Wednesday, September 23, 2009

Interview with FINEST KIND Author, Lea Wait

KN: You did a tremendous amount of research to create a historically accurate novel. Did you know Jake's story before you began researching, or did the concept for FINEST KIND develop as a result of 19th century research?

LW: Writing a book is like putting together a large puzzle. The challenge is to invent all the pieces (time, place, personalities, weather, events) -- and then fit them together. A lot of my research ends up on the floor! In writing Finest Kind I started with an historical event: in 1838 the Wiscasset Jail burned, and students saved the prisoners. I added a theme: a family with a secret. Many of the characters in the book (everyone at the jail, Dr. Theobold, etc) are actual people, so their stories are factual. The stories of the fictional characters I wove into the world of Wiscasset, Maine in 1838. I do 95% of my research, and perhaps 85% of my planning, before I start writing.

KN: Describe how you created genuine 19th century voices for your characters.

LW: Because my research is based in primary sources, I'm comfortable with reading and reflecting the voices of my 19th century characters. I also check every noun and verb I use in a dictionary published in the region and time of the book I'm writing to make sure I'm using words accurately for the period. For example, in Maine in 1838 people would have used a "privy" -- not an "outhouse" (that word would be used later in the 19th century) or a "necessary" (a word used in Pennsylvania and New Jersey.)
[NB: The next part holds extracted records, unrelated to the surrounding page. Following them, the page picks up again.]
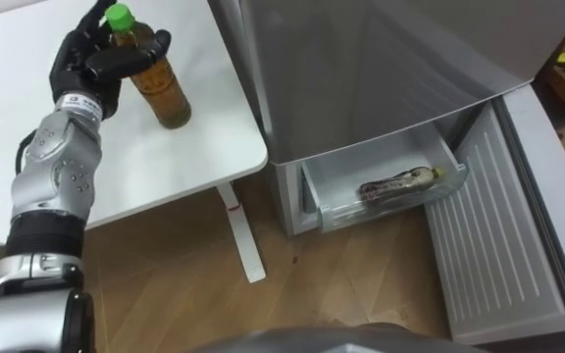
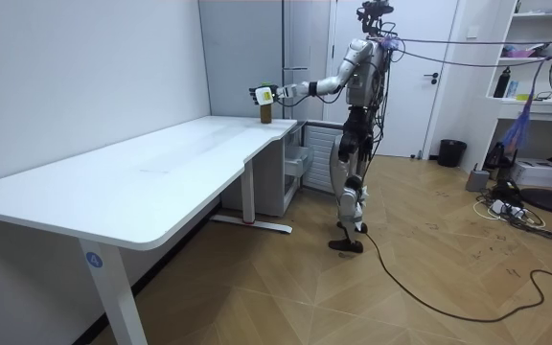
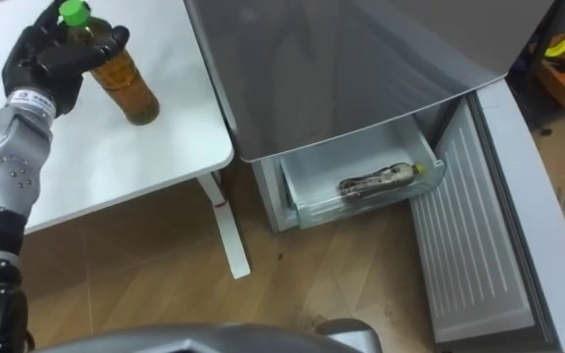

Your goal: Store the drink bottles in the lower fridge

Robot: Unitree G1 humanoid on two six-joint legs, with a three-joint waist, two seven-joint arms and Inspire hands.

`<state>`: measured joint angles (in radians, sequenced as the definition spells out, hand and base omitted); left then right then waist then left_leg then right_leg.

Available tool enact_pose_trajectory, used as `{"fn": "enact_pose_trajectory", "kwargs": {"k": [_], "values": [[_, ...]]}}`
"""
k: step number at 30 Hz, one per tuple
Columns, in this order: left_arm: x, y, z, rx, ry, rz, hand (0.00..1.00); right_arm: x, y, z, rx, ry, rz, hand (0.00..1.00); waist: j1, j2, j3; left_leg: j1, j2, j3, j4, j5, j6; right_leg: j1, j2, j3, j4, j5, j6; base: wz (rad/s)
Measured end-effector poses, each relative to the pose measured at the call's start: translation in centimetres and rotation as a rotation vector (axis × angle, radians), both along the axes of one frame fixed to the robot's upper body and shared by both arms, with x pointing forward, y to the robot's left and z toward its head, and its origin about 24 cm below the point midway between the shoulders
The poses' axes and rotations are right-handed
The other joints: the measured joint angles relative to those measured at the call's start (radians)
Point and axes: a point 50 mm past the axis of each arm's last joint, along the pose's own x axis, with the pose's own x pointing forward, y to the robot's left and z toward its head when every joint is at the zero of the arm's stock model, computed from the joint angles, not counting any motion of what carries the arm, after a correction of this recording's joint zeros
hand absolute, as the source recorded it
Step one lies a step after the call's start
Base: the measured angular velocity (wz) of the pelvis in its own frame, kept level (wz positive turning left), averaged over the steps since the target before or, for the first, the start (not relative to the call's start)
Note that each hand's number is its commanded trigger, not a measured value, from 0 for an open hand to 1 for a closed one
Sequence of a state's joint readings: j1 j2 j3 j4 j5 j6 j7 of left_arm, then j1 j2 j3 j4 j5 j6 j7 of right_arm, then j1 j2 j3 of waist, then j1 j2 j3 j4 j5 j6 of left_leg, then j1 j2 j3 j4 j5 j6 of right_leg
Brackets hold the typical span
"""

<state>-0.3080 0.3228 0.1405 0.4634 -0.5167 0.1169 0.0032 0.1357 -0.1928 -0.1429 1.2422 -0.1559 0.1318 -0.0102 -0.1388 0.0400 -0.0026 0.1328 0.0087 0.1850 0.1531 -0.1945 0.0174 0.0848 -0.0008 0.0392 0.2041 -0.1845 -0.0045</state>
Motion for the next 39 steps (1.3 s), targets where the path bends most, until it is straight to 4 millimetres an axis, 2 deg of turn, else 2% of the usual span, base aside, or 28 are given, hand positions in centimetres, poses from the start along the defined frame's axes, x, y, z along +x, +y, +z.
{"fn": "enact_pose_trajectory", "kwargs": {"k": [12, 25, 34, 39], "values": [[-0.9, -0.2, -1.4, 0.031, 0.057, 0.007, 1.00, 0.1, 0.0, 0.0, 0.000, -0.011, 0.004, 0.00, -0.008, 0.000, 0.0031, -0.003, 0.000, 0.000, -0.002, 0.000, 0.000, 0.000, 0.000, 0.001, -0.001, 0.000, 0.000, 0.00], [-0.9, -0.3, -1.4, 0.042, 0.058, 0.009, 1.00, 0.3, -0.1, 0.1, -0.020, -0.031, -0.001, 0.00, -0.020, 0.001, 0.0054, -0.004, 0.000, -0.002, -0.002, 0.000, 0.000, 0.000, 0.000, -0.001, -0.002, 0.000, 0.000, 0.00], [-0.8, -1.6, -1.7, -0.041, 0.039, -0.025, 1.00, 1.4, 0.0, 0.1, -0.016, -0.065, -0.004, 0.00, -0.010, -0.001, 0.0044, -0.007, 0.000, 0.000, 0.000, 0.000, 0.000, 0.001, -0.001, -0.008, -0.002, 0.000, 0.000, 0.00], [-1.2, -2.4, -1.6, -0.056, 0.014, -0.039, 1.00, 2.0, 0.1, 0.1, -0.007, -0.107, -0.038, 0.00, 0.009, -0.003, 0.0024, -0.013, -0.001, -0.009, 0.001, 0.000, 0.000, 0.002, -0.002, -0.014, -0.011, 0.000, -0.001, 0.03]]}}
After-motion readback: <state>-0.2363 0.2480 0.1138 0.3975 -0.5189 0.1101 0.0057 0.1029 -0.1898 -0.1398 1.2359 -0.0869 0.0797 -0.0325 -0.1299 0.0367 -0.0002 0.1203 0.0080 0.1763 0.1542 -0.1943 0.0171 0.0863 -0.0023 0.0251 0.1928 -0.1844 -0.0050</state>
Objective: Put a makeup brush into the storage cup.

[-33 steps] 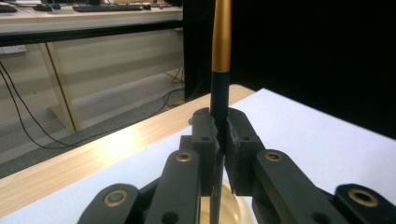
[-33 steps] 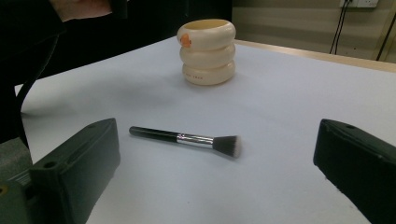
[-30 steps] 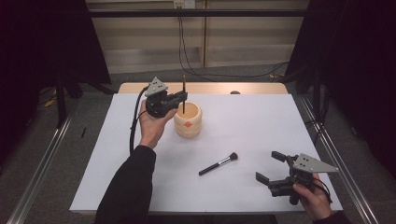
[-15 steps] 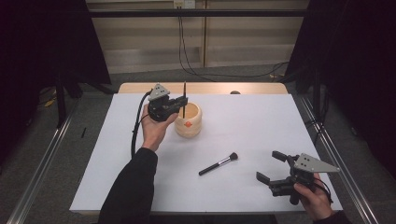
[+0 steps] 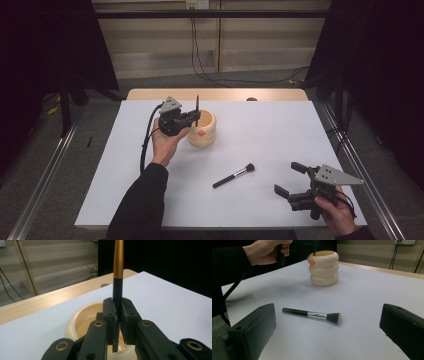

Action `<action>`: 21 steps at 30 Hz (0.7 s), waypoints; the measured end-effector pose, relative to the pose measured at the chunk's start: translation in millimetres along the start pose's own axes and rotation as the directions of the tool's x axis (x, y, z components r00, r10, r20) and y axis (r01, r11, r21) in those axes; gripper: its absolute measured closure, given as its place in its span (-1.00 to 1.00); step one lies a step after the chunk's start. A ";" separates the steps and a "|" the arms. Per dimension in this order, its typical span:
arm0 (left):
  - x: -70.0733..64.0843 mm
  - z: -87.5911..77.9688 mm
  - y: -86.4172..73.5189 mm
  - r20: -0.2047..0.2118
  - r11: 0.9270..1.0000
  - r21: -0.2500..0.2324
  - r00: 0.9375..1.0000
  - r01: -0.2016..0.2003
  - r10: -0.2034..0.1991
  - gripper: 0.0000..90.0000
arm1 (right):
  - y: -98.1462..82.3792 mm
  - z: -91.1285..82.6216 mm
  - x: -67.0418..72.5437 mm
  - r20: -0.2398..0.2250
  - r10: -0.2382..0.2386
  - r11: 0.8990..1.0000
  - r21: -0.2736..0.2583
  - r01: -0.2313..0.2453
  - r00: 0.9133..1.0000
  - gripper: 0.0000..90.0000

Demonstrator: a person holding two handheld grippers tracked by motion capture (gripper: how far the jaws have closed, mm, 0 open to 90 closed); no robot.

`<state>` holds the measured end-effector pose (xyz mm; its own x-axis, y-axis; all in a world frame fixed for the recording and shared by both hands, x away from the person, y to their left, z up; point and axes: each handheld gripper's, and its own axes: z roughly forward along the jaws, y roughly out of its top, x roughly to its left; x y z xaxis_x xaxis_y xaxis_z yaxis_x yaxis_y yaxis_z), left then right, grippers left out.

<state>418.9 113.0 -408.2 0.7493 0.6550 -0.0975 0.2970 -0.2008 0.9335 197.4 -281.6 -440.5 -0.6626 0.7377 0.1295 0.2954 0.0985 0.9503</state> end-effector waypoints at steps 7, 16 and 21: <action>-1.9 4.0 -1.9 0.001 1.000 0.008 1.000 0.012 -0.012 0.85 | -0.1 -0.4 -0.2 0.007 0.002 1.000 -0.003 -0.002 1.000 -1.00; -2.2 4.9 -1.9 -0.006 1.000 0.009 1.000 0.024 -0.024 0.77 | 0.2 -0.7 -0.7 0.012 0.001 1.000 -0.007 -0.001 1.000 -1.00; -4.4 4.5 -0.1 -0.009 1.000 -0.001 1.000 0.006 -0.006 0.53 | 0.3 -0.7 -0.8 0.012 0.003 1.000 -0.009 -0.003 1.000 -1.00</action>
<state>418.2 106.9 -409.4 0.7422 0.6626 -0.1001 0.3010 -0.1962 0.9332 197.5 -282.6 -440.1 -0.6535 0.7458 0.1294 0.2916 0.0903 0.9523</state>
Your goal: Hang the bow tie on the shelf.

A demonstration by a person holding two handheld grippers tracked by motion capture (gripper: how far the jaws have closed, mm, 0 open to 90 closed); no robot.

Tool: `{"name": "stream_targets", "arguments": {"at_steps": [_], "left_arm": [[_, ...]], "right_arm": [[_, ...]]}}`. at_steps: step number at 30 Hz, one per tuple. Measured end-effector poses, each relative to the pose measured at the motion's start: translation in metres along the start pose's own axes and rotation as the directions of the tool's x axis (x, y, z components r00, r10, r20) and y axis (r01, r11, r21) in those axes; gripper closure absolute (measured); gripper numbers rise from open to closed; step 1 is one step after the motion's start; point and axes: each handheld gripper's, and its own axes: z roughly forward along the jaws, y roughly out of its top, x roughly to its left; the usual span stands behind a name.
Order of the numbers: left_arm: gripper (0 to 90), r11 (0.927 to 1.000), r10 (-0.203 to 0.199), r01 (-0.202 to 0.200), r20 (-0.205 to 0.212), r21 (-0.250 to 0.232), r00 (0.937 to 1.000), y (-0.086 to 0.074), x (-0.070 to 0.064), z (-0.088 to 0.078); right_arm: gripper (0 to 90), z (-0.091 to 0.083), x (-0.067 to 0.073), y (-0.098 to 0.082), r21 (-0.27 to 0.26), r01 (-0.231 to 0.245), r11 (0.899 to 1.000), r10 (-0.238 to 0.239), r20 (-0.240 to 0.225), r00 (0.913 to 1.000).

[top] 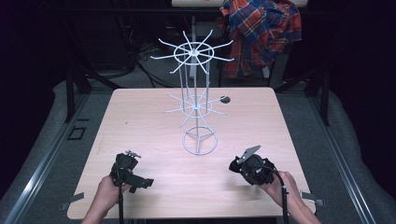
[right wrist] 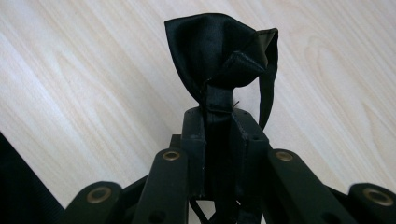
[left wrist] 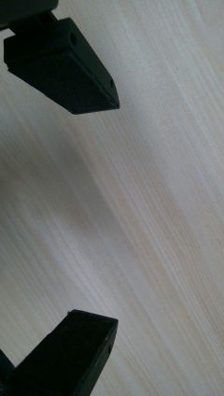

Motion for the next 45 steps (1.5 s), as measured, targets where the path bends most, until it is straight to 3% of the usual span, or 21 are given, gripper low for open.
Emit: {"name": "stream_targets", "arguments": {"at_steps": [7, 13, 20, 33, 45], "left_arm": [[0.0, 0.9999, 0.005, -0.005, 0.003, 0.016, 1.0, 0.002, -0.001, 0.002], [0.0, 1.0, -0.003, 0.003, 0.02, 0.003, 0.9998, 0.002, 0.0, 0.001], [0.0, 0.9999, 0.013, -0.014, 0.016, 0.007, 0.9998, 0.001, -0.001, 0.0], [0.0, 0.9999, 0.008, -0.008, 0.012, 0.01, 0.9999, 0.001, -0.002, 0.001], [0.0, 0.9998, 0.01, -0.011, 0.014, 0.015, 0.9998, 0.001, -0.002, 0.001]], "right_arm": [[76.5, -0.004, -0.01, 0.005, -0.031, -0.04, 0.999, 0.04, 0.016, 0.9991], [76.5, -0.007, -0.013, 0.012, -0.046, -0.038, 0.998, 0.039, 0.025, 0.9989], [76.5, -0.012, -0.017, 0.022, -0.072, -0.045, 0.996, 0.048, 0.04, 0.9981], [76.6, -0.018, -0.026, 0.041, -0.136, -0.058, 0.989, 0.067, 0.062, 0.9958], [76.5, -0.02, -0.034, 0.058, -0.155, -0.06, 0.986, 0.072, 0.073, 0.9948]]}}
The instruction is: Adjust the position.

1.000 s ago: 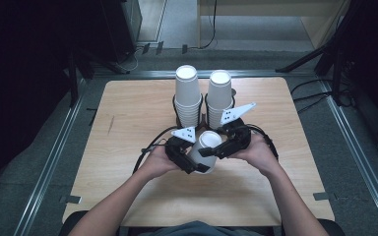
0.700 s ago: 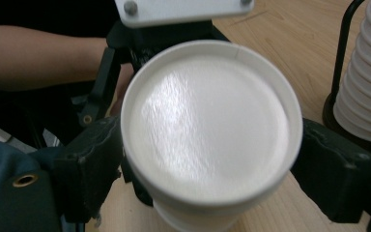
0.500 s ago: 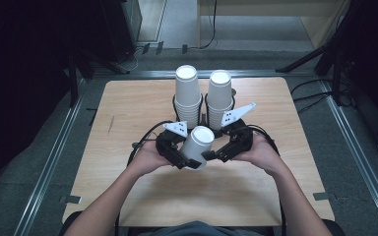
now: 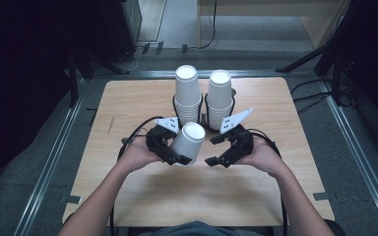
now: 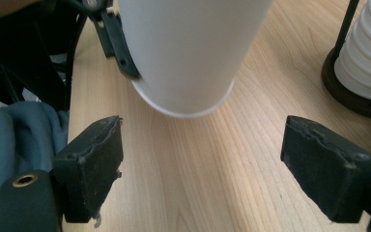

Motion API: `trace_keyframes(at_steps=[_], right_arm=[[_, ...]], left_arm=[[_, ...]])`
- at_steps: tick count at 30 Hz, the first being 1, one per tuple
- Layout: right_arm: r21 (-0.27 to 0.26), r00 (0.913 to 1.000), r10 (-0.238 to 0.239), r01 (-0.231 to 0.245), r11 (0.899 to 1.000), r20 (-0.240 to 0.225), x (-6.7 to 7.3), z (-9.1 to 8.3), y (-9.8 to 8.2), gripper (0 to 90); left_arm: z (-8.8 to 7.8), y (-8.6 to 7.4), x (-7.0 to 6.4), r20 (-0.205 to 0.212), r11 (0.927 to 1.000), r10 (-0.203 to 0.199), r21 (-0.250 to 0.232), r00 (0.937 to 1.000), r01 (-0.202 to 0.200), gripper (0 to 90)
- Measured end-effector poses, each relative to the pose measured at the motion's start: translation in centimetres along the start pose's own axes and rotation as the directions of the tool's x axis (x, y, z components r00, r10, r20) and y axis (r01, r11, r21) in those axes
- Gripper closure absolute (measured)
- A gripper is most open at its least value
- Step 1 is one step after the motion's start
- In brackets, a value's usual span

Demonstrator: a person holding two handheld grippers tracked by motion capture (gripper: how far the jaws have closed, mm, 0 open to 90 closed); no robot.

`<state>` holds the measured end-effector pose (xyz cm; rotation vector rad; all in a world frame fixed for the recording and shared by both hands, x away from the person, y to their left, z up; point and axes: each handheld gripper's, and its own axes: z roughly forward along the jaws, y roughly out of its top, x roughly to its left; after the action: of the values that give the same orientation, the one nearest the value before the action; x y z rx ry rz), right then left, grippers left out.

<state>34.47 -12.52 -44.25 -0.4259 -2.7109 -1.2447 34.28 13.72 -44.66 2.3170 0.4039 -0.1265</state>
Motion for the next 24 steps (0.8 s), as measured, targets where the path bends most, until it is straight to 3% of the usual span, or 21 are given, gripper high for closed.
trace_keyframes(at_steps=[4, 6, 13, 19, 24], right_arm=[[0.009, 1.0, 0.001, -0.001, 1.0, 0.005, 0.1, 0.1, -0.3, 15.5], [0.028, 0.9989, -0.028, 0.027, 0.999, 0.037, 0.3, 0.0, -0.7, 15.7], [0.039, 0.9993, -0.02, 0.019, 0.999, 0.031, 0.5, -0.3, -2.1, 15.8], [0.061, 0.9993, -0.005, 0.003, 0.998, 0.038, 0.1, -0.1, -2.7, 15.8], [0.053, 0.9991, -0.024, 0.022, 0.998, 0.035, 0.0, 0.2, -2.7, 15.8]], left_arm=[[-0.2, 0.0, 0.0, -0.002, 0.9994, 0.001, 0.034, 1.0, -0.001, 16.1], [-0.1, 0.0, 0.0, -0.001, 0.9974, 0.0, 0.072, 1.0, 0.0, 16.1], [0.0, 0.1, 0.1, -0.025, 0.9936, 0.016, 0.112, 0.9996, -0.013, 16.1], [0.6, 0.2, 0.4, -0.045, 0.9856, 0.029, 0.168, 0.9986, -0.021, 16.1], [1.5, 0.4, 0.6, -0.052, 0.9746, 0.039, 0.222, 0.9979, -0.027, 16.1]])
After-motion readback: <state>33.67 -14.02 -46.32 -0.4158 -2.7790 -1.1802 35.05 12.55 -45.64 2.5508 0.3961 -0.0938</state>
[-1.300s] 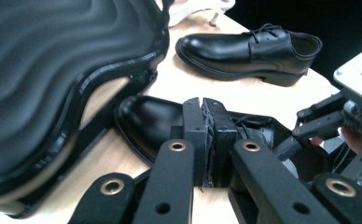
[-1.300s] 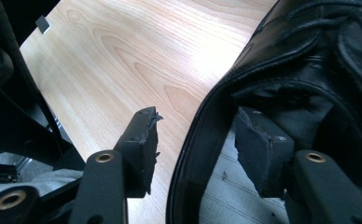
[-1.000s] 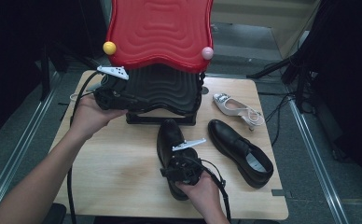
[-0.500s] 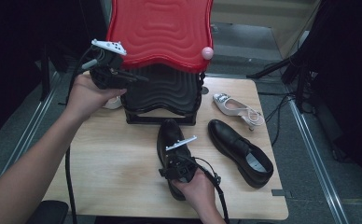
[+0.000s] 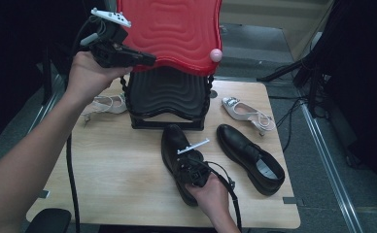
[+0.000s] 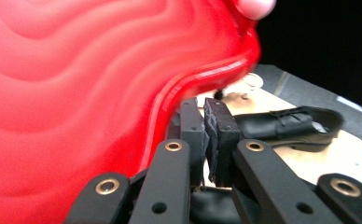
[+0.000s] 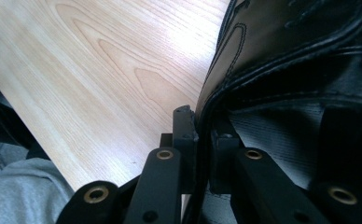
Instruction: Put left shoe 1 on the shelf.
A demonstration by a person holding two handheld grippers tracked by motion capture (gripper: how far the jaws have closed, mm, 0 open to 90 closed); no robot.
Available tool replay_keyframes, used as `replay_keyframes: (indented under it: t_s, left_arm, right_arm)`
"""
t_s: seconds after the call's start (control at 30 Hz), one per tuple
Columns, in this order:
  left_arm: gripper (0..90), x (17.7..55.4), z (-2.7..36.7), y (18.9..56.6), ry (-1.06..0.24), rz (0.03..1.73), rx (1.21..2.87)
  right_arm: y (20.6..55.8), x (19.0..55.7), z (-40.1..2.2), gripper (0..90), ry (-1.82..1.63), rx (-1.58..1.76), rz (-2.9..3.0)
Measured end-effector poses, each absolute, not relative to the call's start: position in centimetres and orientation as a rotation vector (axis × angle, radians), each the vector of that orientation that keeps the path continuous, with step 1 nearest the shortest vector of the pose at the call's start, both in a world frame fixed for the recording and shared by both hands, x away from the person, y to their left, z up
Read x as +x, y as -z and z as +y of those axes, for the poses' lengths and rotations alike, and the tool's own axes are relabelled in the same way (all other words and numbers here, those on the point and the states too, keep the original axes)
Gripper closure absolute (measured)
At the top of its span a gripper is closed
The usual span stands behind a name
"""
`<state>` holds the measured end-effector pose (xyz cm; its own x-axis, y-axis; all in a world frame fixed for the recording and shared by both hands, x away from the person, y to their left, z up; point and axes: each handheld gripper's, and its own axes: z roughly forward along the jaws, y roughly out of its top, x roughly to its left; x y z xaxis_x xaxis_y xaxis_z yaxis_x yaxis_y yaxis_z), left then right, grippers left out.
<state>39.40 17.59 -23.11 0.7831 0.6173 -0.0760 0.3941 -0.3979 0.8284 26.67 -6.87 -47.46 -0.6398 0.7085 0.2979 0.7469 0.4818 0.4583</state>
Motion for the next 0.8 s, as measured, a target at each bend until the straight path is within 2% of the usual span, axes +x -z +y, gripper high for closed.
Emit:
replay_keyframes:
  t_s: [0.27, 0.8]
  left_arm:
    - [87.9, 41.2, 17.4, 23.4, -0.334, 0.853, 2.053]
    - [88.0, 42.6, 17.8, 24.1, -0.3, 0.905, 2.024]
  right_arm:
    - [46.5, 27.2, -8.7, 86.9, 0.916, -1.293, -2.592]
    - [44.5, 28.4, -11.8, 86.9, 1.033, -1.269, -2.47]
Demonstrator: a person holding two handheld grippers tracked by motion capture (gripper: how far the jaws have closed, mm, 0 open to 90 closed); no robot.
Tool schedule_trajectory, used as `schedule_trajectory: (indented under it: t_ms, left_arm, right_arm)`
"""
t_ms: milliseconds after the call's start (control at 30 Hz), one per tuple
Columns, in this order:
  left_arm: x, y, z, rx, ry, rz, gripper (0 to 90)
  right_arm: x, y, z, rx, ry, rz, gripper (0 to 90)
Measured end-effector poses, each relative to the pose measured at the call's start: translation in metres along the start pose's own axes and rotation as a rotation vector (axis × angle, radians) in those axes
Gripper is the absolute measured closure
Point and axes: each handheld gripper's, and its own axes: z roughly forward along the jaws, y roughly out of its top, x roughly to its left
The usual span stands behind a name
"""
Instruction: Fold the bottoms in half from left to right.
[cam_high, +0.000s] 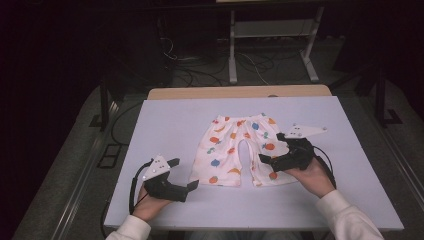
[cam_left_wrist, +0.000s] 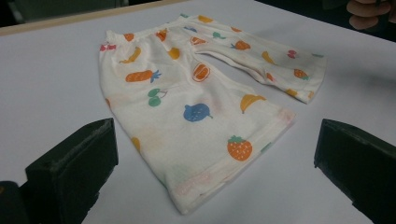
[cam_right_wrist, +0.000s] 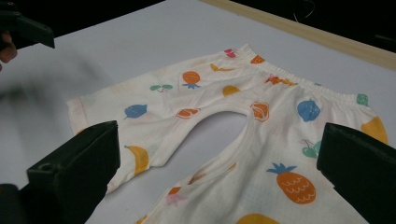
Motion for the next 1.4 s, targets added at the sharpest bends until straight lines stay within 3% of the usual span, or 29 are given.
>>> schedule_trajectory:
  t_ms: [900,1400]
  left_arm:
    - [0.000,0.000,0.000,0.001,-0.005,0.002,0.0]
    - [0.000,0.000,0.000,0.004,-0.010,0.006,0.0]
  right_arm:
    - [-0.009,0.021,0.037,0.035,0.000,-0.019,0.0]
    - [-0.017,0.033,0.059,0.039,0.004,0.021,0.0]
KN: What is a primary source and which ones did you use to write FINEST KIND?

LW: Primary sources (research sources that were written at the time you're studying) I used in writing Finest Kind included diaries, newspapers from 1837 and 1838, prisoner records kept by the Lincoln County jailer, letters, court records, genealogical notes, and then local church and town histories written later in the 19th century. I've now developed my own library of materials (I have whole shelves of books on farm implements, clothing, names, laws, educational practices, etc.) I also work in local town archives, and at the Maine Historical Society. By the way, when I do school visits -- whether in Maine or in, say, Missouri, where Finest Kind was on their Mark Twain Award list last year and I visited 12 schools -- I take some of those materials with me, including text books from the period for the students to look at, and I talk about how Noah Webster changed the American language, and what it was like to go to school in the 19th century. A lot of children today have never seen, much less touched, a book from 1820, so that gives them a very special experience.

KN: How long did it take you to write the first draft of FINEST KIND?

LW: Because of a tough juxtaposition of personal issues and publishing deadlines, I wrote Finest Kind faster than any other book I've written -- before or since! I'd finished the research, but went from writing the synopsis Thankgiving week (we ate dinner out!) to submitting the manuscript the first week in February. I don't even remember Christmas that year! Of course, there was more editing after that!

KN: Describe your revision process.

LW: I revise as I write; every day I revise what I've written the day before and then write whatever number of new pages I've assigned myself -- usually about 10. If I write something that changes an earlier event, I go back and fix that immediately. So my final editing is more tweaking than anything else: eliminating unnecessary words or scenes; using stronger words; ensuring transitions work. I edit the manuscript at least once in hard copy and read it out loud at least once. I'm always trying to improve the language and flow.

KN: Tell us about other books you have written that FINEST KIND readers might enjoy.

LW: I've had three other historicals published also set in Wiscasset. STOPPING TO HOME, set in 1806, stars 11-year-old Abbie and her 4-year-old brother Seth, orphaned by smallpox and the sea, who go to work for 18-year-old Widow Chase. Together, they must find a way to support themselves in the small seaport village.

SEAWARD BORN begins in Charleston, South Carolina, where 12-year-old Michael Lautrec is a slave who works in Charleston Harbor. But after his mistress dies, his world changes, and he makes the dangerous decision to try to reach freedom in the north via sea. Eventually he does -- and meets Abbie and Seth in Wiscasset. SEAWARD BORN takes place in 1804-1807.

And Dr. Theobold, who is in FINEST KIND, is also in WINTERING WELL, set in 1819-1820. Perhaps my most popular book so far, WINTERING WELL is told from the perspectives of both a brother who loses his leg in a farm accident and the sister who vows to take care of him. Of course, brothers and sisters don't see the world in the same way! In the year Maine became a state, both Will and Cassie also gain new perspectives on their lives, and new goals for their futures.

KN: Is there anything else you would like to share?

LW: I also write contemporary mysteries for adults, starring Maggie Summer, an antique print dealer and community college professor who solves crimes. The Shadows Antique Print Mystery series has been fun to write as a break from my historicals for children! Anyone interested in more information about my books, or in teachers' guides for my books for children, should check out my website, I'm also newly on Facebook, where I post about books, writing, and living in Maine, and would be happy to have anyone interested join me there!


  1. I am a boy from wiscasset and I liked wintering well alot it was interesting same with finest kind they were good books

  2. What is your inspiration to write these books?